▶ _What the task asks_: Copy the data exactly, pictures aside.

START The data

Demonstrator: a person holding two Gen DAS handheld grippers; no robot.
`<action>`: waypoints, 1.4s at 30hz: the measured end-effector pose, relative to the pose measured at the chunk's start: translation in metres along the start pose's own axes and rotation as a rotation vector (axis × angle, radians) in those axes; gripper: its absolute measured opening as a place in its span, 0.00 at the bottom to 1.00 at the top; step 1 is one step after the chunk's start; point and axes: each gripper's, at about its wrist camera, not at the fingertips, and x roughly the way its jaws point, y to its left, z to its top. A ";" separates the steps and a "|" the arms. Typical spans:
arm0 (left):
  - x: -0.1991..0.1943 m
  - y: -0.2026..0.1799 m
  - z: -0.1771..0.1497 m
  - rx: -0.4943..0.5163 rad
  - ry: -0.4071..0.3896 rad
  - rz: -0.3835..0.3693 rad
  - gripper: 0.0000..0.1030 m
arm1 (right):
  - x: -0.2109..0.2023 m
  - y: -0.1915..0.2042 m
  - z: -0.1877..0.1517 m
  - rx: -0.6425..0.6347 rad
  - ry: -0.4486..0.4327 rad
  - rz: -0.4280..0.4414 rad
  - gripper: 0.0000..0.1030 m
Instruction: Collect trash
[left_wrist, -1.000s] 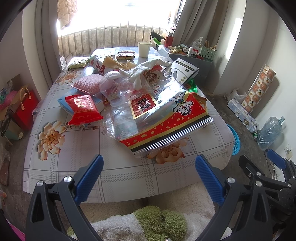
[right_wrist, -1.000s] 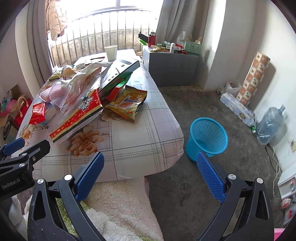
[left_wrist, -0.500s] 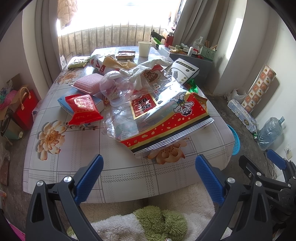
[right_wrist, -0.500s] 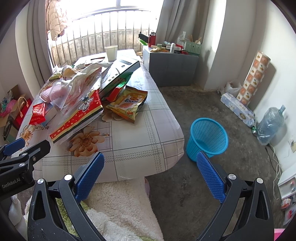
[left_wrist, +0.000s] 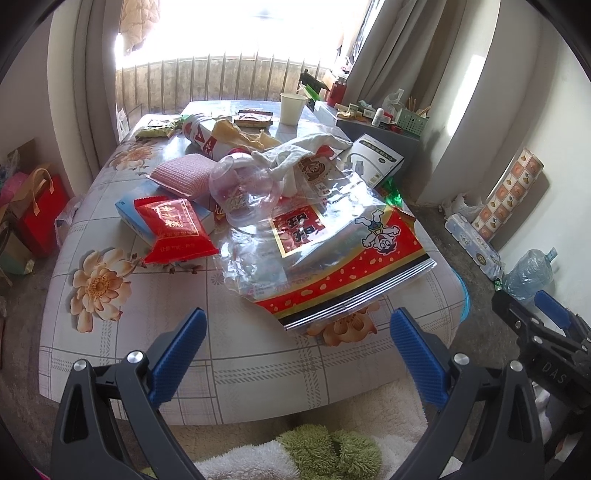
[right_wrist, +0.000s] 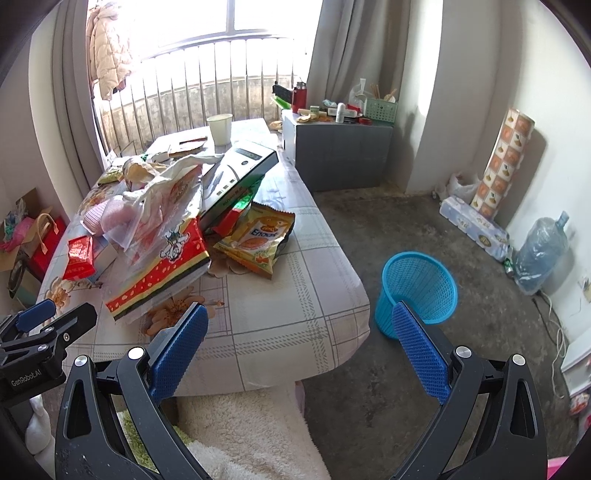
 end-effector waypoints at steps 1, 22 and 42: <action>-0.002 0.007 0.002 -0.007 -0.023 -0.011 0.95 | -0.002 0.002 0.006 0.008 -0.025 0.007 0.93; 0.076 0.113 0.071 -0.080 0.022 0.152 0.81 | 0.012 0.065 0.062 -0.008 -0.195 0.159 0.92; 0.064 0.128 0.058 -0.113 0.085 -0.012 0.15 | 0.047 0.116 0.106 0.078 0.026 0.555 0.73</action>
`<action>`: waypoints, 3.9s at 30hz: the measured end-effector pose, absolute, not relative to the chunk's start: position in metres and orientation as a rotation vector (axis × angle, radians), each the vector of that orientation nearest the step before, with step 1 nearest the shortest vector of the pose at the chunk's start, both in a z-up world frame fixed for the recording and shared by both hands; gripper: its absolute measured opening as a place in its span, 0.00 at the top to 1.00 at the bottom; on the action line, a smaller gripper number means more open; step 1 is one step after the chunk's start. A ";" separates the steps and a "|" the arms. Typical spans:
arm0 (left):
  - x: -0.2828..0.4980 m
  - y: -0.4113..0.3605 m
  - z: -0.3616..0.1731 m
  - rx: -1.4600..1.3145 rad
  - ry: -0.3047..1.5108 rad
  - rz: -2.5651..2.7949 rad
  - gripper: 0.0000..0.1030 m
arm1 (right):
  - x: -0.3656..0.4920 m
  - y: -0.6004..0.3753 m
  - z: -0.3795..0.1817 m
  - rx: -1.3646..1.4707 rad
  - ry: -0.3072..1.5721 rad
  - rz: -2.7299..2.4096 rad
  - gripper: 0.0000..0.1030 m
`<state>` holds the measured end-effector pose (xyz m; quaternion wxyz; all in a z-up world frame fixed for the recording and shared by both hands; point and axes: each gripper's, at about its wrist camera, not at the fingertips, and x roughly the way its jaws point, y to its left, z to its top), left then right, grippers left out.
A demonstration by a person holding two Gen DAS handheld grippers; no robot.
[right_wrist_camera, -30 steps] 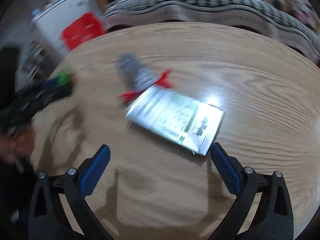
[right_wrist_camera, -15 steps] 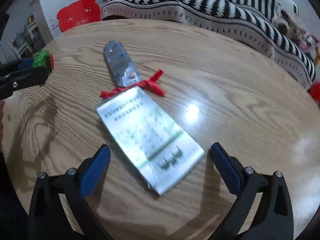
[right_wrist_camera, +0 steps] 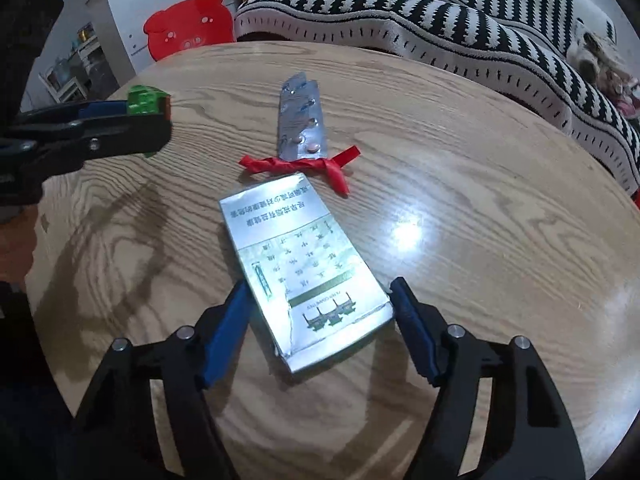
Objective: Collect trash
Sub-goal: 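Grasp the green plastic tray with the left tool while the right tool grasps the white leaflet, then lift the green tray and white leaflet and carry them toward the bin, then open both tools to drop the tray and leaflet into the black bin, then move both tools back over the pill blister and red ribbon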
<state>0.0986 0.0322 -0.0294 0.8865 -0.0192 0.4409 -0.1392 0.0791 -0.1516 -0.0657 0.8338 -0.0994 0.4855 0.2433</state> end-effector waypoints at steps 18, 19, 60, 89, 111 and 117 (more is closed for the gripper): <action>0.080 -0.070 -0.007 0.048 0.889 -0.424 0.23 | 0.017 -0.300 -0.009 -0.057 0.957 0.214 0.37; 0.076 -0.089 -0.004 0.065 0.885 -0.451 0.23 | 0.011 -0.312 -0.008 -0.050 0.954 0.184 0.37; -0.151 -0.568 -0.092 0.368 1.025 -1.302 0.23 | -0.350 -0.707 -0.031 0.722 0.900 -0.911 0.38; -0.155 -0.567 -0.087 0.315 1.052 -1.337 0.10 | -0.349 -0.709 -0.022 0.754 0.813 -0.927 0.11; 0.005 -0.259 0.009 0.276 0.830 -0.797 0.10 | -0.133 -0.544 0.040 0.416 0.778 -0.456 0.08; 0.032 -0.150 0.020 0.208 0.803 -0.636 0.10 | -0.054 -0.448 0.047 0.322 0.800 -0.252 0.07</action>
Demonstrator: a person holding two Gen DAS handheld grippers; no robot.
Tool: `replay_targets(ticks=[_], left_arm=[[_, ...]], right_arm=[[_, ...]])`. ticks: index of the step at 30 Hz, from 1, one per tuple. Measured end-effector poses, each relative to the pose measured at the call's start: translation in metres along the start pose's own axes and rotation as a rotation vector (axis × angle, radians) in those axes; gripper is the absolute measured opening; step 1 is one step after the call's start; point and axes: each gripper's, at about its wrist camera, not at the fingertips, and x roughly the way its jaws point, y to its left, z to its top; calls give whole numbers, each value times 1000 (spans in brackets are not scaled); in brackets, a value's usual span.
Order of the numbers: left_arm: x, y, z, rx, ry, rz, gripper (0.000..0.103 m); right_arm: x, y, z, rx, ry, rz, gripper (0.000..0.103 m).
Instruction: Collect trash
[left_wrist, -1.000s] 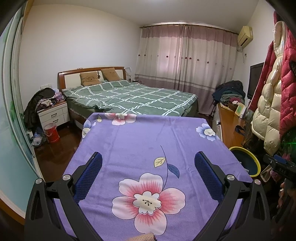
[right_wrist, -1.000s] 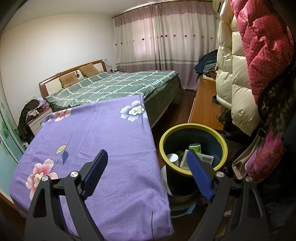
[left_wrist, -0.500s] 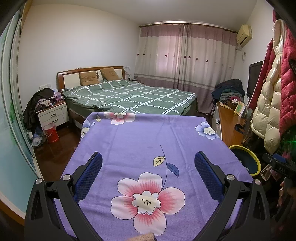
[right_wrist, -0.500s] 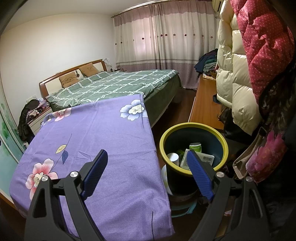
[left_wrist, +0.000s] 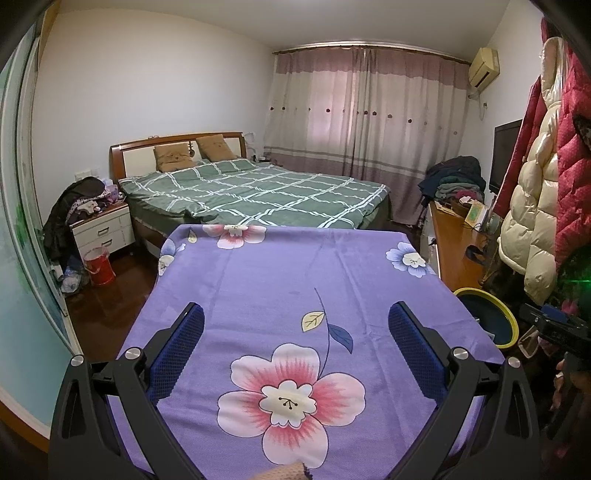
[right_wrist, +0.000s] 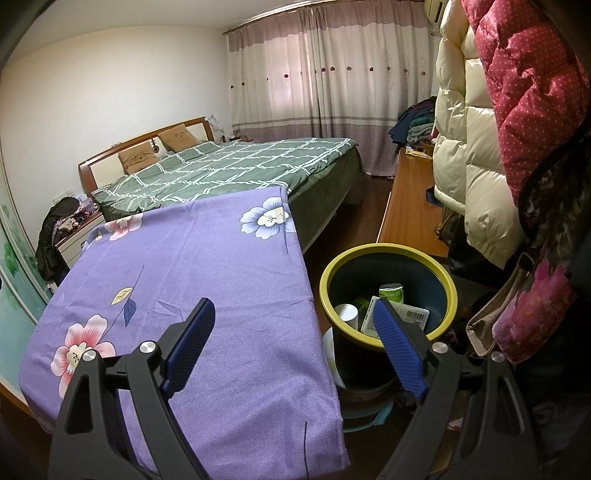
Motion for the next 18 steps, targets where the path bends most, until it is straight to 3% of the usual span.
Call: replay_targets(ticks=[18], left_arm=[[1, -4, 0, 11, 1, 9, 98]], right_arm=[[2, 3, -4, -2, 5, 1, 83]])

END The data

▶ _Answer to the exercise_:
Demonstrator: a person holding two Gen DAS handheld grippers; no robot.
`<action>`: waypoints, 1.4s at 30hz: the measured end-effector pose, relative to the pose measured at the chunk's start: translation in metres along the start pose's own axes and rotation as a rotation vector (axis × angle, radians) in those axes; gripper: its absolute measured opening as a place in its span, 0.00 at the bottom to 1.00 at the top; step 1 is one step after the chunk's start; point and axes: each gripper's, at about its wrist camera, not at the fingertips, and x roughly the way its jaws point, y to its left, z to its top. A ";" separates the steps and a "|" the arms. Typical spans:
arm0 (left):
  - x: -0.1991..0.1943 m
  - y: -0.2026..0.1799 m
  - z: -0.1771..0.1497 m
  - rx: -0.4943..0.5163 rad
  - ry: -0.4071..0.3896 rad
  - rz: -0.3835..0.3693 rad
  - gripper: 0.0000..0.1030 m
arm1 (right):
  - x: -0.2109..0.2023 m
  - y: -0.1915..0.2042 m
  - z: -0.1877..0.1517 m
  - rx: -0.6425..0.6347 rad
  - ry: -0.4486..0.4327 rad
  - rz: -0.4280..0.4414 rad
  - gripper: 0.0000..0.1030 m
Instruction: Collect trash
[left_wrist, -1.000s] 
[right_wrist, -1.000s] 
[left_wrist, -0.500s] 
[right_wrist, -0.500s] 
[left_wrist, +0.000s] 
[right_wrist, +0.000s] 
 end-effector waypoints at steps 1, 22 and 42: <action>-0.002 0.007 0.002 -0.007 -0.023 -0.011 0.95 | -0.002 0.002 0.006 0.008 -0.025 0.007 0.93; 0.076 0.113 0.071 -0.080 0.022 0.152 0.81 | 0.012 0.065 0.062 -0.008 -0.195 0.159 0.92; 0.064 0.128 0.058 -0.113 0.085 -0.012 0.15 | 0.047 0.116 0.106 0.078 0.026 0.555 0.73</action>
`<action>`: waypoints, 3.9s at 30hz: the measured end-effector pose, absolute, not relative to the chunk's start: position in metres and orientation as a rotation vector (axis × angle, radians), each the vector of that orientation nearest the step before, with step 1 nearest the shortest vector of the pose at the chunk's start, both in a z-up world frame fixed for the recording and shared by both hands; gripper: its absolute measured opening as a place in its span, 0.00 at the top to 1.00 at the bottom; on the action line, a smaller gripper number means more open; step 1 is one step after the chunk's start. A ";" separates the steps and a "|" the arms. Typical spans:
arm0 (left):
  - x: -0.2828..0.4980 m
  - y: -0.4113..0.3605 m
  - z: -0.3616..0.1731 m
  - rx: -1.4600..1.3145 rad
  - ry: -0.3047..1.5108 rad
  - rz: -2.5651..2.7949 rad
  - gripper: 0.0000..0.1030 m
arm1 (right):
  - x: -0.3656..0.4920 m
  - y: -0.6004..0.3753 m
  - z: -0.3795..0.1817 m
  - rx: -1.3646..1.4707 rad
  - ry: -0.3072..1.5721 rad
  - rz: -2.7299..2.4096 rad
  - gripper: 0.0000..0.1030 m
`<state>` holds the measured end-effector pose (xyz m; quaternion wxyz; all in a z-up world frame fixed for the recording and shared by both hands; point and axes: each gripper's, at about its wrist camera, not at the fingertips, and x roughly the way its jaws point, y to its left, z to its top), left then right, grippers left out.
A demonstration by a person holding two Gen DAS handheld grippers; no robot.
[right_wrist_camera, -30 steps] 
[right_wrist_camera, -15 steps] 
[right_wrist_camera, +0 steps] 
Objective: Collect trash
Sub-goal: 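Grasp the green plastic tray with the left tool while the right tool grasps the white leaflet, then lift the green tray and white leaflet and carry them toward the bin, then open both tools to drop the tray and leaflet into the black bin, then move both tools back over the pill blister and red ribbon
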<state>0.0986 0.0322 -0.0294 0.8865 -0.0192 0.4409 -0.1392 0.0791 -0.1516 -0.0657 0.8338 -0.0994 0.4855 0.2433</state> end-effector waypoints at steps 18, 19, 60, 89, 111 and 117 (more is closed for the gripper): <action>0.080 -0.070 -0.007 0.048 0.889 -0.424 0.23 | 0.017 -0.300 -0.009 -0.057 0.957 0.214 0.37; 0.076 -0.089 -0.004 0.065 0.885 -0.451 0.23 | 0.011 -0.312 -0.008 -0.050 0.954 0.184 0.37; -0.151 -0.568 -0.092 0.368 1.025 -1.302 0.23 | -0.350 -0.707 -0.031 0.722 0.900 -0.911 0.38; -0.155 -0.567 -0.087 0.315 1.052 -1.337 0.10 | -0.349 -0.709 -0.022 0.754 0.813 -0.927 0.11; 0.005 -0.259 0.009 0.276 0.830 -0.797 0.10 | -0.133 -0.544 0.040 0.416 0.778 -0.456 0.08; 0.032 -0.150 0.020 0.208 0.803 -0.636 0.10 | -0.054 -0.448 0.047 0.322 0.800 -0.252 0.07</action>
Demonstrator: a person holding two Gen DAS handheld grippers; no robot.
Tool: `replay_targets(ticks=[_], left_arm=[[_, ...]], right_arm=[[_, ...]])`. ticks: index of the step at 30 Hz, from 1, one per tuple. Measured end-effector poses, each relative to the pose measured at the call's start: translation in metres along the start pose's own axes and rotation as a rotation vector (axis × angle, radians) in those axes; gripper is the absolute measured opening; step 1 is one step after the call's start; point and axes: each gripper's, at about its wrist camera, not at the fingertips, and x roughly the way its jaws point, y to its left, z to its top; calls give whole numbers, each value times 1000 (spans in brackets are not scaled); in brackets, a value's usual span.
Order of the numbers: left_arm: x, y, z, rx, ry, rz, gripper (0.000..0.103 m); right_arm: x, y, z, rx, ry, rz, gripper (0.000..0.103 m).
Instruction: Collect trash
[left_wrist, -1.000s] 
[right_wrist, -1.000s] 
[left_wrist, -0.500s] 
[right_wrist, -0.500s] 
[left_wrist, +0.000s] 
[right_wrist, +0.000s] 
Motion for the next 18 steps, targets where the path bends most, until it is straight to 3% of the usual span.
Call: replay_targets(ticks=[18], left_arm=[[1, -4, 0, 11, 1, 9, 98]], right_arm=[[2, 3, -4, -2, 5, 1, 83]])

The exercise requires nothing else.